- _WORK REQUEST_: Would you please restate every record exactly as written?

┄┄┄┄┄┄

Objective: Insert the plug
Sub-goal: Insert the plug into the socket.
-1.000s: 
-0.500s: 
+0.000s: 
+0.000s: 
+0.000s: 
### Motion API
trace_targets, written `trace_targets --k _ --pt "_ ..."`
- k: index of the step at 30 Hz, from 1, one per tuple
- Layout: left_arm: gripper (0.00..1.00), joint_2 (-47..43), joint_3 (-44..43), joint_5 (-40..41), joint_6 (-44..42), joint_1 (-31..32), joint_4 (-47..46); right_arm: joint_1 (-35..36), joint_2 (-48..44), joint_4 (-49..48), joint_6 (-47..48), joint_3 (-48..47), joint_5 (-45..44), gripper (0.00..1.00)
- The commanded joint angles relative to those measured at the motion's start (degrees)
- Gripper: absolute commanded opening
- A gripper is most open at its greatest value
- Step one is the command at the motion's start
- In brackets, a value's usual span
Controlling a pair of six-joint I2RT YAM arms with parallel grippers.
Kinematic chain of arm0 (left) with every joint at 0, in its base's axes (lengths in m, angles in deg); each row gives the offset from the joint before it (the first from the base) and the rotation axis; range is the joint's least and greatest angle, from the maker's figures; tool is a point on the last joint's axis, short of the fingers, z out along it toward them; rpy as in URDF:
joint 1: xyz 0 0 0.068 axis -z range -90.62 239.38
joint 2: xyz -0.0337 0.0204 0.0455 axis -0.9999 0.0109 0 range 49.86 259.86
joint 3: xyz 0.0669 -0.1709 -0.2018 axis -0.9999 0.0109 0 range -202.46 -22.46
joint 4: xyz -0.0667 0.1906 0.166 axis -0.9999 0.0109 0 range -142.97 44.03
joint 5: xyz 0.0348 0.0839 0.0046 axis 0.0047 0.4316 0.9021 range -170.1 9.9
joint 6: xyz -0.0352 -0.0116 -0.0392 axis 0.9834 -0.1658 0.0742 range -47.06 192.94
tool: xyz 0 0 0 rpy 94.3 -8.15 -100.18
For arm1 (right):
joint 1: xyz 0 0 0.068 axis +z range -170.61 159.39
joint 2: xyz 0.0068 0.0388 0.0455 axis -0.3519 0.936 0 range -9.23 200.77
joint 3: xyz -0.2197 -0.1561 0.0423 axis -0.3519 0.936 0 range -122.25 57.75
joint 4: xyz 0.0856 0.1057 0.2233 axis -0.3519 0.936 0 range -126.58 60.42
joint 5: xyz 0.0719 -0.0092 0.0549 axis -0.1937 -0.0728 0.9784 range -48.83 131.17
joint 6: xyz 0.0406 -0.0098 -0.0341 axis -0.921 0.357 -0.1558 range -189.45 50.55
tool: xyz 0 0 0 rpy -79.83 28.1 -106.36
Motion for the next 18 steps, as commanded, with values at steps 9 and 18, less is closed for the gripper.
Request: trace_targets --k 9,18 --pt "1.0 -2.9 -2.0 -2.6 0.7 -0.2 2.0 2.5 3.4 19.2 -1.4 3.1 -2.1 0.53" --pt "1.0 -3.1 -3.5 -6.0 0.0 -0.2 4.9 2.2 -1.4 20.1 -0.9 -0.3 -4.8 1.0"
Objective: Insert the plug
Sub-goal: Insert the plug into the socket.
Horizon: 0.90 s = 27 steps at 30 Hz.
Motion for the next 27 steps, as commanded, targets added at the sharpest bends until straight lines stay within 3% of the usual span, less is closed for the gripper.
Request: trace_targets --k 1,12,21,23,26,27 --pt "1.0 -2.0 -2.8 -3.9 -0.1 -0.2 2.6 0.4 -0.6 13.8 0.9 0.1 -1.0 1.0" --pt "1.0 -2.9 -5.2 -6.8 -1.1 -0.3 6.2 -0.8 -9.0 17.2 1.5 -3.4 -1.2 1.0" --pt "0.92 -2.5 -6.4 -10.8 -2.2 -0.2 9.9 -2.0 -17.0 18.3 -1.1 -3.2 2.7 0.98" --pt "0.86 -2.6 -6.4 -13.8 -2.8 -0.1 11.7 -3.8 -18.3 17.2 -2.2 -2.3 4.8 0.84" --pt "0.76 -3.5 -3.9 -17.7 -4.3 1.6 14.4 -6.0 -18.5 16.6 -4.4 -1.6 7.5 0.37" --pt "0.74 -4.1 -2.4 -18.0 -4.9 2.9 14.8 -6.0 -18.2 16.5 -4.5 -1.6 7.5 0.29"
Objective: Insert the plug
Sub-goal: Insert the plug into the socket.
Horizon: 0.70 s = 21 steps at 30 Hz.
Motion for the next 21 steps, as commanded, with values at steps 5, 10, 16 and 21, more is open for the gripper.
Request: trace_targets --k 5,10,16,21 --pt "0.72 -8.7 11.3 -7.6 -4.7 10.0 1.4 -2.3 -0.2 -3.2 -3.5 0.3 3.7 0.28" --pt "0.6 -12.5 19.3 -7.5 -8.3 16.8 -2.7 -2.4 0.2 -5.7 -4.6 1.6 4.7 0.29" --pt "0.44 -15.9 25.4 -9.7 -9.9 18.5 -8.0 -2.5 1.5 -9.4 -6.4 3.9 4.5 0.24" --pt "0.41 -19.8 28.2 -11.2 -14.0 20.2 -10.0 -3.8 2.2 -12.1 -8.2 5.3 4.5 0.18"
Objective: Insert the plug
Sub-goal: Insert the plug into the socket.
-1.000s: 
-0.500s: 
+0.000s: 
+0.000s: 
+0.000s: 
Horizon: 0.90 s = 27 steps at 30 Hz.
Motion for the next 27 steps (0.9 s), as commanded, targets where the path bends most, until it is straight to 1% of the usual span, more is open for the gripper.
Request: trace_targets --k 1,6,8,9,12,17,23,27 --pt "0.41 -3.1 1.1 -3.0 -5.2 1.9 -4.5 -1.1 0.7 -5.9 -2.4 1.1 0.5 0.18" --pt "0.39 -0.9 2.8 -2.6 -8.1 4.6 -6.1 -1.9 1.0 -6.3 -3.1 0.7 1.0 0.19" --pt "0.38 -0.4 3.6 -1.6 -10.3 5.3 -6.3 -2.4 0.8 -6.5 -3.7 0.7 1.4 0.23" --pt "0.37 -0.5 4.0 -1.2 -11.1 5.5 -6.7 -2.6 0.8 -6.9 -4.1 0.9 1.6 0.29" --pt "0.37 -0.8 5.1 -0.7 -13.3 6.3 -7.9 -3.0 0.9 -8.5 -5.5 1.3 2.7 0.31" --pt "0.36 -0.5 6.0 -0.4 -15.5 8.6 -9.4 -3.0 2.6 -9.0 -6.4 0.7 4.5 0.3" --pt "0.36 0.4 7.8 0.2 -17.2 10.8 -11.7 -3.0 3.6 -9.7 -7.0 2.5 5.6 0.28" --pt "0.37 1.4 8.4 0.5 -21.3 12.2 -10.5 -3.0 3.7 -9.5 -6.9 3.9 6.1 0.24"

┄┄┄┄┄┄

- _ANSWER TO THIS PROBLEM_:
Objective: Insert the plug
Sub-goal: Insert the plug into the socket.
-1.000s: 
-0.500s: 
+0.000s: 
+0.000s: 
+0.000s: 
### Motion API
trace_targets, written `trace_targets --k _ --pt "_ ..."`
- k: index of the step at 30 Hz, from 1, one per tuple
- Layout: left_arm: gripper (0.00..1.00), joint_2 (-47..43), joint_3 (-44..43), joint_5 (-40..41), joint_6 (-44..42), joint_1 (-31..32), joint_4 (-47..46); right_arm: joint_1 (-35..36), joint_2 (-48..44), joint_4 (-49..48), joint_6 (-47..48), joint_3 (-48..47), joint_5 (-45..44), gripper (0.00..1.00)
- The commanded joint angles relative to those measured at the motion's start (degrees)
- Gripper: absolute commanded opening
- A gripper is most open at its greatest value
- Step one is the command at the motion's start
- In brackets, a value's usual span
Controlling a pair of six-joint I2RT YAM arms with parallel grippers.
Kinematic chain of arm0 (left) with every joint at 0, in its base's axes (lengths in m, angles in deg); each row gives the offset from the joint before it (the first from the base) and the rotation axis; range is the joint's least and greatest angle, from the maker's figures; tool is a point on the last joint's axis, short of the fingers, z out along it toward them; rpy as in URDF:
joint 1: xyz 0 0 0.068 axis -z range -90.62 239.38
joint 2: xyz -0.0337 0.0204 0.0455 axis -0.9999 0.0109 0 range 49.86 259.86
joint 3: xyz 0.0669 -0.1709 -0.2018 axis -0.9999 0.0109 0 range -202.46 -22.46
joint 4: xyz -0.0667 0.1906 0.166 axis -0.9999 0.0109 0 range -142.97 44.03
joint 5: xyz 0.0348 0.0839 0.0046 axis 0.0047 0.4316 0.9021 range -170.1 9.9
joint 6: xyz -0.0352 -0.0116 -0.0392 axis 0.9834 -0.1658 0.0742 range -47.06 192.94
tool: xyz 0 0 0 rpy 94.3 -8.15 -100.18
For arm1 (right):
joint 1: xyz 0 0 0.068 axis +z range -170.61 159.39
joint 2: xyz 0.0068 0.0388 0.0455 axis -0.3519 0.936 0 range -9.23 200.77
joint 3: xyz -0.2197 -0.1561 0.0423 axis -0.3519 0.936 0 range -122.25 57.75
joint 4: xyz 0.0856 0.1057 0.2233 axis -0.3519 0.936 0 range -126.58 60.42
joint 5: xyz 0.0719 -0.0092 0.0549 axis -0.1937 -0.0728 0.9784 range -48.83 131.17
joint 6: xyz 0.0406 -0.0098 -0.0341 axis -0.921 0.357 -0.1558 range -189.45 50.55
tool: xyz 0 0 0 rpy -79.83 28.1 -106.36
Motion for the next 18 steps, as commanded, with values at steps 9 and 18, less is closed for the gripper.
Request: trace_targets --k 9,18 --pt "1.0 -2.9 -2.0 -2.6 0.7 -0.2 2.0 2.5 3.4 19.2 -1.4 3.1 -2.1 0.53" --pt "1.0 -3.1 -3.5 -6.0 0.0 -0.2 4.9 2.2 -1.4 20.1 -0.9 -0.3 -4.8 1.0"
Objective: Insert the plug
Sub-goal: Insert the plug into the socket.
Horizon: 0.90 s = 27 steps at 30 Hz.
Motion for the next 27 steps, as commanded, targets added at the sharpest bends until straight lines stay within 3% of the usual span, less is closed for the gripper.
Request: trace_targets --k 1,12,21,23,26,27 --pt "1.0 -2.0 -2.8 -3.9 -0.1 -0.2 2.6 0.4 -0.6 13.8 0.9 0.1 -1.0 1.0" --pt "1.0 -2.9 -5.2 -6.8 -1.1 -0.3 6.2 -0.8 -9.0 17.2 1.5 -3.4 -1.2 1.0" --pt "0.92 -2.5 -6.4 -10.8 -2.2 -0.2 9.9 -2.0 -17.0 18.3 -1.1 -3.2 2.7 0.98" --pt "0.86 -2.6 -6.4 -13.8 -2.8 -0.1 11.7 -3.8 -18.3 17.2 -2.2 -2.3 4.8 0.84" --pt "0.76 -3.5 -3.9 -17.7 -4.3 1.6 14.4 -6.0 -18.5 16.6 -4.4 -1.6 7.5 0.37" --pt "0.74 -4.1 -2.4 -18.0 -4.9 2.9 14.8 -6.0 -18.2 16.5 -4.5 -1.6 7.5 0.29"
Objective: Insert the plug
Sub-goal: Insert the plug into the socket.
Horizon: 0.70 s = 21 steps at 30 Hz.
Motion for the next 21 steps, as commanded, with values at steps 5, 10, 16 and 21, more is open for the gripper.
Request: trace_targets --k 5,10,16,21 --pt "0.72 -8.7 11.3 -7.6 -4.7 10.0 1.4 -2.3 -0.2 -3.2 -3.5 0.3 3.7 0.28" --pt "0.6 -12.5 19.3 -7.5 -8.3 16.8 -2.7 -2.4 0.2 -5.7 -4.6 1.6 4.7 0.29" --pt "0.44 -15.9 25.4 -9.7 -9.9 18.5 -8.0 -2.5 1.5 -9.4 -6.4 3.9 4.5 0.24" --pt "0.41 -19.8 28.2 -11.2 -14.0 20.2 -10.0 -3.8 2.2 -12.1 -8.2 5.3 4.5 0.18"
Objective: Insert the plug
Sub-goal: Insert the plug into the socket.
-1.000s: 
-0.500s: 
+0.000s: 
+0.000s: 
+0.000s: 
Horizon: 0.90 s = 27 steps at 30 Hz.
Motion for the next 27 steps (0.9 s), as commanded, targets where the path bends most, until it is straight to 1% of the usual span, more is open for the gripper.
Request: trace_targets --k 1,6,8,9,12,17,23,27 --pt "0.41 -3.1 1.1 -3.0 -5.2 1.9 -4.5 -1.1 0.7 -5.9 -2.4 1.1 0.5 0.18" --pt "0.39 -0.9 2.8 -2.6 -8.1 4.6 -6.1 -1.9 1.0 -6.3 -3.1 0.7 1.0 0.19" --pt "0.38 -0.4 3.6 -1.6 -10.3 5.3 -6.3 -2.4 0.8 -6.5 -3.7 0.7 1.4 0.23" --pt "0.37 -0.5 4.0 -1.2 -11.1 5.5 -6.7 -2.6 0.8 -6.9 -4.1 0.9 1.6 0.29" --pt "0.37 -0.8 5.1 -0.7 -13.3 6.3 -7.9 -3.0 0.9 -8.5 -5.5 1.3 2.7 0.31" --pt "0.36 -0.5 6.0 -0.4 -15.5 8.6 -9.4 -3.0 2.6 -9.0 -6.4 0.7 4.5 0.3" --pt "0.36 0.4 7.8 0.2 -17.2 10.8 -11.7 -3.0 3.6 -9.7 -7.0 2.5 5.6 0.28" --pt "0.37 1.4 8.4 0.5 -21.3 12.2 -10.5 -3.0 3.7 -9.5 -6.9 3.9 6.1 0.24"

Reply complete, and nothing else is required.